Я влезла в шкаф, где хранилась всякая всячина, и сидела там очень долго и все думала. Потом я нашла в шкафу мешок и, надев его на себя, вышла на луг и стала ходить вокруг Карин, волоча ноги: колени мои были согнуты, а волосы падали на глаза.

— Что случилось? — спросила Карин. И я ответила:

— Воистину, воистину говорю я тебе, я — великая грешница.

— Ого! — сказала Карин.

Я видела, что слова мои внушили ей уважение.

А потом мы опять, как обычно, были вместе и лежали под золотистым цветочным дождем и шептались о Боге. Дедушка ходил вокруг, заставляя все расти, ангел же по-прежнему жил себе и жил на альпийской горке с декоративными растениями, словно ничего вообще не случилось.

ТЕМНОТА

За русской церковью виднеется пропасть. Мох и мусор — скользкие, а глубоко внизу валяются колючие консервные банки и светятся. Они столетиями нагромождались в штабеля, все выше и выше, прямо против темно-красного длиннющего дома без окон. Красный дом расползается вокруг горы, и очень важно то, что он без окон. За домом раскинулась гавань — тихая и без единой лодки. Маленькая деревянная дверца на склоне горы ниже церкви всегда заперта.

— Не дыши, когда пробегаешь мимо этой дверцы, — сказала я Пойу. — А не то оттуда вылезут гнилостные бактерии и заберут тебя.

У Пойу вечно насморк. Он играет на пианино и постоянно держит руки перед собой так, словно боится, что на него нападут, или же словно просит прощения. Я вечно пугаю его, а он вечно тащится за мной, чтобы я его пугала.

Как только наступают сумерки, какое-то громадное серое существо начинает наползать на гавань. У этого существа нет лица, зато есть отчетливо различимые руки, которыми оно, пока ползет, накрывает один остров за другим. Когда острова кончаются, существо это простирает над водой руку, чрезвычайно длинную руку, которая чуть дрожит, и начинает нащупывать Сорочий мыс. Пальцы тянутся к русской церкви и касаются горы.

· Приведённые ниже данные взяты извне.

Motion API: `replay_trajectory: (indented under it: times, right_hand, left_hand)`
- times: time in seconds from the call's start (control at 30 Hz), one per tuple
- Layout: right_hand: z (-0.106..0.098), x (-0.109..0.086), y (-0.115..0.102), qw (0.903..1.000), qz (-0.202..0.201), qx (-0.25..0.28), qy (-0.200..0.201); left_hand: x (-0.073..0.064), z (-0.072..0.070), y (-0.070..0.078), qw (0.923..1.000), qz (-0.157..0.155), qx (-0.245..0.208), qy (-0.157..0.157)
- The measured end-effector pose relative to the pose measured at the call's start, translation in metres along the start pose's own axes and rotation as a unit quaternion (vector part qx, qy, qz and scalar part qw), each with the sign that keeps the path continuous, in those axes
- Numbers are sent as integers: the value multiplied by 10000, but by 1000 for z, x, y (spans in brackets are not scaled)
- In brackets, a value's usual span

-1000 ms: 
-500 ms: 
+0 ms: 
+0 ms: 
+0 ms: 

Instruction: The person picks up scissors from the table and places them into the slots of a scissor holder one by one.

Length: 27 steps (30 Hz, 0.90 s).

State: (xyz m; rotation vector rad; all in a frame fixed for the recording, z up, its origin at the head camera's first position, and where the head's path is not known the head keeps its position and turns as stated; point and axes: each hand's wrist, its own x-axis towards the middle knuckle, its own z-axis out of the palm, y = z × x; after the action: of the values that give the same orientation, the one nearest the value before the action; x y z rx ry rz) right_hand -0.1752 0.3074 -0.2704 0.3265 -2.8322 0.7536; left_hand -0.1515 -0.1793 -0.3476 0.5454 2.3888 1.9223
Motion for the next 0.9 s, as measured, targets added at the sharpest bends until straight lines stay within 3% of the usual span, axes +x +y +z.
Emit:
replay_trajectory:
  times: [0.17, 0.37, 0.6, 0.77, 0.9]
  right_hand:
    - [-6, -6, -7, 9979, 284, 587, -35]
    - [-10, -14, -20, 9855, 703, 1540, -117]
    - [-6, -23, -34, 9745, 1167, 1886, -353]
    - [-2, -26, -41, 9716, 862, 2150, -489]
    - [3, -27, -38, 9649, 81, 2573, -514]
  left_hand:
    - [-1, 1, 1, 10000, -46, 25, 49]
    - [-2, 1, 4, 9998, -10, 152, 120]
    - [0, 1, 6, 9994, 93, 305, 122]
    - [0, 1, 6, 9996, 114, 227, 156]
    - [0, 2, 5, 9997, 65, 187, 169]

Ой! Какая большая серая рука!

Я знаю, что ужаснее всего на свете. Это каток. У меня есть шестиугольная эмблема катка, крепко пришитая к курточке. Ключ от коньков висит на шее на шнурке от ботинка. Когда спускаешься вниз на лед, каток кажется всего лишь маленьким браслетиком света, далеко-далеко в темноте. А гавань представляется морем голубого снега, и одиночества, и грустного свежего воздуха.

Пойу не бегает на коньках, потому что у него подкашиваются ноги, но мне кататься необходимо. За катком таится ползущее существо, а вокруг катка — кольцо черной воды. Вода дышит вокруг ледяной черной кромки, она медленно шевелится, а иногда со вздохом поднимается и переливается через край на лед.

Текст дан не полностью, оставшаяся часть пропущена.